En un país donde los gritos tapan los silencios y la infancia es muchas veces una víctima invisible, existe una forma de violencia tan brutal como desconocida: el síndrome del niño sacudido. No aparece en titulares, no genera debates virales, pero cada sacudida puede convertirse en una sentencia de muerte o en una condena para toda la vida.
El síndrome del niño sacudido (SBS por sus siglas en inglés) es una forma severa de maltrato infantil que ocurre cuando un bebé o niño pequeño es sacudido con fuerza. A simple vista, no deja marcas externas. Pero por dentro, rompe vasos sanguíneos, daña el cerebro, causa ceguera, convulsiones, discapacidad permanente… o incluso la muerte. Y lo más trágico: muchas veces no es por “malos padres” o “criminales”, sino por adultos que pierden el control ante el llanto incesante de un bebé. Una reacción impulsiva. Un momento de ira. Un acto irreversible.

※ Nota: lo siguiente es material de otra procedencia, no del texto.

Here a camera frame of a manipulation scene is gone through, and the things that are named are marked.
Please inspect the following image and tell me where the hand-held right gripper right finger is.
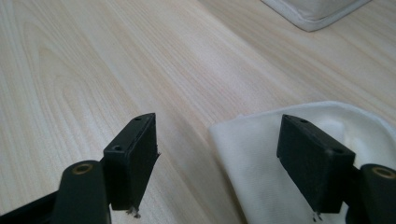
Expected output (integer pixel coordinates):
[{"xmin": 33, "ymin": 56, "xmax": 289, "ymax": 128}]
[{"xmin": 276, "ymin": 114, "xmax": 357, "ymax": 216}]

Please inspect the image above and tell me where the white sock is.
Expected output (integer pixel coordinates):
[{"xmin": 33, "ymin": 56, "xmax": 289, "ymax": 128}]
[{"xmin": 208, "ymin": 100, "xmax": 396, "ymax": 224}]

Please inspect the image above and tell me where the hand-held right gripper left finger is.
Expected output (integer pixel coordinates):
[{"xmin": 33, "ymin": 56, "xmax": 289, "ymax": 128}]
[{"xmin": 103, "ymin": 112, "xmax": 161, "ymax": 216}]

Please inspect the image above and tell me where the white fabric storage box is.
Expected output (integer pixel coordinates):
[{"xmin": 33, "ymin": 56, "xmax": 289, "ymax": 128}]
[{"xmin": 261, "ymin": 0, "xmax": 373, "ymax": 33}]

En Colombia, no existen cifras oficiales claras. El síndrome es difícil de diagnosticar, se confunde con caídas, accidentes, o incluso negligencia médica. Muchos casos pasan como “muerte súbita”, “trauma craneoencefálico” o quedan en la sombra del miedo y el silencio.

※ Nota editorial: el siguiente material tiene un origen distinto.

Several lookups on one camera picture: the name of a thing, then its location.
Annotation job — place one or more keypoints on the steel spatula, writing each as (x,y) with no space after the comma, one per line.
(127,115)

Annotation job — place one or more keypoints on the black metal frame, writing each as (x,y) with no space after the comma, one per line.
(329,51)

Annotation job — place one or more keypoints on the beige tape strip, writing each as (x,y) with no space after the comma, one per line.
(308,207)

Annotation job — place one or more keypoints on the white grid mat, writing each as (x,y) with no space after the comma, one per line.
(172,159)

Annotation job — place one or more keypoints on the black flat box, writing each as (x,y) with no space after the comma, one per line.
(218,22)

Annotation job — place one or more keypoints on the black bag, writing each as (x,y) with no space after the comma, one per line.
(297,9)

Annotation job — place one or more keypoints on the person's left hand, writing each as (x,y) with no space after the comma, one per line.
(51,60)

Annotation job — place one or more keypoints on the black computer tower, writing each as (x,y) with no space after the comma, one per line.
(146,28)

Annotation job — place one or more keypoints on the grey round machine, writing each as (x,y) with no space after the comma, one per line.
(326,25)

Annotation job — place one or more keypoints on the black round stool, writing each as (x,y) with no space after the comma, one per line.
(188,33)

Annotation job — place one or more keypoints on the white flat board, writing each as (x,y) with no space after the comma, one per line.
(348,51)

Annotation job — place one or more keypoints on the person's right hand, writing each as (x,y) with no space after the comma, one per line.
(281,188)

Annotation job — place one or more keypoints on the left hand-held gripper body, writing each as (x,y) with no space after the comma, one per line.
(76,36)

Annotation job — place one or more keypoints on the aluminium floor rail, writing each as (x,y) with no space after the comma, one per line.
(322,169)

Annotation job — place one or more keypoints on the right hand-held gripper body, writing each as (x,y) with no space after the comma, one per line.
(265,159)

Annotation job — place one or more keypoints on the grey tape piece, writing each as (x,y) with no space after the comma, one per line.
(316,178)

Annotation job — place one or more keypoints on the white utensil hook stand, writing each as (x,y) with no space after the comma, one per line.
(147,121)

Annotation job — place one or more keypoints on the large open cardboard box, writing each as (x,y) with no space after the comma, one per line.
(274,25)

Pero el problema está ahí. En hogares, jardines infantiles, cuidadores no preparados, familias desbordadas por la presión. ¿Cuántos bebés han sido víctimas sin que nadie lo sepa? ¿Cuántas veces una madre o un padre han sentido que “no pueden más” sin tener a dónde acudir?
Hablar del síndrome del niño sacudido no es solo una cuestión médica. Es una urgencia social. Es entender que la crianza no puede seguir siendo un territorio solitario, sin redes de apoyo, sin educación emocional, sin herramientas reales para el manejo del estrés.

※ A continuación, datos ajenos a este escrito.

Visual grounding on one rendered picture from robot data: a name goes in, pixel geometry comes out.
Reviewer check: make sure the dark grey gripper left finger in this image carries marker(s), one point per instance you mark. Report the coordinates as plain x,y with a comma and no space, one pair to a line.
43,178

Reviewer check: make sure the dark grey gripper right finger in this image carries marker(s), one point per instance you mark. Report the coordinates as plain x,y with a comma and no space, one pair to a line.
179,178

No basta con juzgar a quienes cometen este acto. Hay que prevenirlo. Educarlo. Nombrarlo. Visibilizarlo. Que los hospitales lo reconozcan, que las EPS lo incluyan, que los padres y cuidadores sepan que una sacudida puede ser letal. Que el llanto no es un enemigo, sino un llamado de auxilio. Y que el cansancio, la frustración o el estrés no pueden justificar una violencia que se esconde entre los brazos.
El primer paso para proteger la vida de los más pequeños es mirar lo que hemos preferido ignorar.